The task:
For this exercise, repeat every line of the material exactly.
-- -- --
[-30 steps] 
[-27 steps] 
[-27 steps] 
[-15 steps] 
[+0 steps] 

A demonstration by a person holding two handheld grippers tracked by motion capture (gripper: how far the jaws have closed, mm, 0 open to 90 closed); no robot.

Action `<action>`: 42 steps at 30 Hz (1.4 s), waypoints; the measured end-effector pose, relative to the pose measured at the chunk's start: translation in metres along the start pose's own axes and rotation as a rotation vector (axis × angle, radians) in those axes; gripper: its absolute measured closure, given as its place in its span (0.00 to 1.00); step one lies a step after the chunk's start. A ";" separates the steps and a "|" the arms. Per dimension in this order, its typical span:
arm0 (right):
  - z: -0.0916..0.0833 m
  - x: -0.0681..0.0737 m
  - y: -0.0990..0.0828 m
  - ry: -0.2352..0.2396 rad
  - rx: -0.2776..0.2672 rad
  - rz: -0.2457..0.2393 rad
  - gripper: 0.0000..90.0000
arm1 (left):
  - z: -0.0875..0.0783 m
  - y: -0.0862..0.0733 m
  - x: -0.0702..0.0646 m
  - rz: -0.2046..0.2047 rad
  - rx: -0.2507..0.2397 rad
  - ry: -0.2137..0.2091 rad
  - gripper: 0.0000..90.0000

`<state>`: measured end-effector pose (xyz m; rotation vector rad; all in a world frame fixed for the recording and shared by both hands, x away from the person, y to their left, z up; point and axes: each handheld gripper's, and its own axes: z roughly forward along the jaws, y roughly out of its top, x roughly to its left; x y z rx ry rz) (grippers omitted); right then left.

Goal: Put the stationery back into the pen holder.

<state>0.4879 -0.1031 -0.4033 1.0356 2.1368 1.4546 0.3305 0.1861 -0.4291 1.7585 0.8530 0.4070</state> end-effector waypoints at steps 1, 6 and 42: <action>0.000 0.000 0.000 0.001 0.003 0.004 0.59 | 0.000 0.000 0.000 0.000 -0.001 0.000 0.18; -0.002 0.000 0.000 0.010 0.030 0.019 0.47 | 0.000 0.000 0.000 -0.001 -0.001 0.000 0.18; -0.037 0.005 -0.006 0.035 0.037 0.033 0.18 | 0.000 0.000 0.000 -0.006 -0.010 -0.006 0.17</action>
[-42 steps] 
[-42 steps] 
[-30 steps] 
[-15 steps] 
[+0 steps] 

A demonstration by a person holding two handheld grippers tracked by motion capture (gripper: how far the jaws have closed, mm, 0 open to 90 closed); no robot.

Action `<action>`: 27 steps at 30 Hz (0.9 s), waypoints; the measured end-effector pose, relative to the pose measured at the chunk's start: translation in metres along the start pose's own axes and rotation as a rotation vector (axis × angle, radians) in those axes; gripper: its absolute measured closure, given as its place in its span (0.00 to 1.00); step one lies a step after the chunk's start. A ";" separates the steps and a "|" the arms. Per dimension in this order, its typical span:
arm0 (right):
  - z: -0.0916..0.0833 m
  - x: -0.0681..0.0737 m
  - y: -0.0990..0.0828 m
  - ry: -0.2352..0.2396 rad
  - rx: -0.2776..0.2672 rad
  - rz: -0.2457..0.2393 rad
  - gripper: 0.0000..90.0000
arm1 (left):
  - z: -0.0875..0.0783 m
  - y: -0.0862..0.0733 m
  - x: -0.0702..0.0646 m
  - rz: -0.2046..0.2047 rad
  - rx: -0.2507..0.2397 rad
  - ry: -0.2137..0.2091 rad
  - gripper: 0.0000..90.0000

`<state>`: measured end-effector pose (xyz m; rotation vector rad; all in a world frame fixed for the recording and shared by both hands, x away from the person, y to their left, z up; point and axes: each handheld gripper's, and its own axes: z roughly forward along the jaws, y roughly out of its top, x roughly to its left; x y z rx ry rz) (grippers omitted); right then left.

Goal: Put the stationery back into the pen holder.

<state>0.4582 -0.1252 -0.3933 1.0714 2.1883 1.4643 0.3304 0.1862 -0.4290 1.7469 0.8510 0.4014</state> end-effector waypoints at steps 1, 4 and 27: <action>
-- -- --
Result of this exercise:
[-30 steps] 
[-27 steps] 
[-27 steps] 
[-15 steps] 
[+0 steps] 

A demonstration by a person holding two handheld grippers tracked by motion capture (gripper: how far the jaws have closed, mm, 0 open to 90 closed); no robot.

Action `<action>`: 42 steps at 30 Hz (1.4 s), waypoints; the measured end-effector pose, relative to the pose measured at the chunk's start: translation in metres along the start pose's own axes and rotation as a rotation vector (axis × angle, radians) in those axes; gripper: its absolute measured closure, given as its place in its span (0.00 to 1.00); step one lies a step after the chunk's start. A ";" separates the steps and a "|" the arms. Per dimension in this order, its typical span:
arm0 (right):
  - z: -0.0916..0.0833 m
  - x: -0.0681..0.0737 m
  - y: -0.0990..0.0828 m
  - ry: -0.2352..0.2396 rad
  - rx: -0.2776..0.2672 rad
  - rz: -0.2457..0.2393 rad
  - gripper: 0.0000..90.0000
arm1 (left):
  - z: -0.0875..0.0783 m
  - y: -0.0862..0.0733 m
  - x: -0.0702..0.0646 m
  - rz: -0.2046..0.2047 rad
  - rx: -0.2507..0.2397 rad
  - ry: -0.2137..0.2091 rad
  - gripper: 0.0000..90.0000

`<state>`: measured end-effector pose (xyz m; rotation vector rad; all in a world frame fixed for the recording and shared by both hands, x away from the person, y to their left, z up; point and axes: each handheld gripper's, and its own axes: z roughly forward along the jaws, y roughly out of its top, x roughly to its left; x y z rx ry rz) (grippers omitted); right then left.

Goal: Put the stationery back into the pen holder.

<state>0.4879 -0.1031 -0.4033 1.0356 2.1368 1.4546 0.3305 0.1861 -0.4291 1.7585 0.8530 0.4070</state> end-effector waypoints at steps 1, 6 and 42: <action>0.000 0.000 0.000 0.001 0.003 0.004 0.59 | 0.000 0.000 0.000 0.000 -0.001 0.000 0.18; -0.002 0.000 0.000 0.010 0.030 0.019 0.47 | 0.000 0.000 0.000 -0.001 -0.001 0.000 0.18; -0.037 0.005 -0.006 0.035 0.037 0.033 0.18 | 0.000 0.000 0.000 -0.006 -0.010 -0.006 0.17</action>
[-42 steps] 
[-42 steps] 
[-30 steps] 
[-15 steps] 
[+0 steps] 

A demonstration by a person holding two handheld grippers tracked by motion capture (gripper: how far the jaws have closed, mm, 0 open to 90 closed); no robot.

Action `<action>`: 27 steps at 30 Hz (0.9 s), waypoints; the measured end-effector pose, relative to the pose measured at the chunk's start: translation in metres along the start pose's own axes and rotation as a rotation vector (axis × angle, radians) in those axes; gripper: its absolute measured closure, given as its place in its span (0.00 to 1.00); step one lies a step after the chunk's start. A ";" separates the steps and a "|" the arms. Per dimension in this order, its typical span:
arm0 (right):
  - z: -0.0916..0.0833 m
  - x: -0.0681..0.0737 m
  - y: -0.0990..0.0828 m
  - ry: -0.2352..0.2396 rad
  - rx: -0.2776..0.2672 rad
  - rz: -0.2457..0.2393 rad
  - gripper: 0.0000..90.0000
arm1 (left):
  - z: -0.0875..0.0783 m
  - y: -0.0862..0.0733 m
  - x: -0.0702..0.0646 m
  - rz: -0.2046..0.2047 rad
  - rx: -0.2507..0.2397 rad
  - ry: -0.2137..0.2091 rad
  - gripper: 0.0000..90.0000

`<state>`: measured end-effector pose (xyz m; rotation vector rad; all in a world frame fixed for the recording and shared by both hands, x away from the person, y to their left, z up; point and axes: each handheld gripper's, and its own axes: z roughly forward along the jaws, y roughly out of its top, x roughly to its left; x y z rx ry rz) (grippers omitted); right then left.

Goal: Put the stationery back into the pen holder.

<state>0.4582 -0.1252 -0.3933 1.0714 2.1883 1.4643 0.3304 0.1862 -0.4290 1.7469 0.8510 0.4014</state> end-effector waypoints at steps 1, 4 and 27: <action>

The exercise has no further content.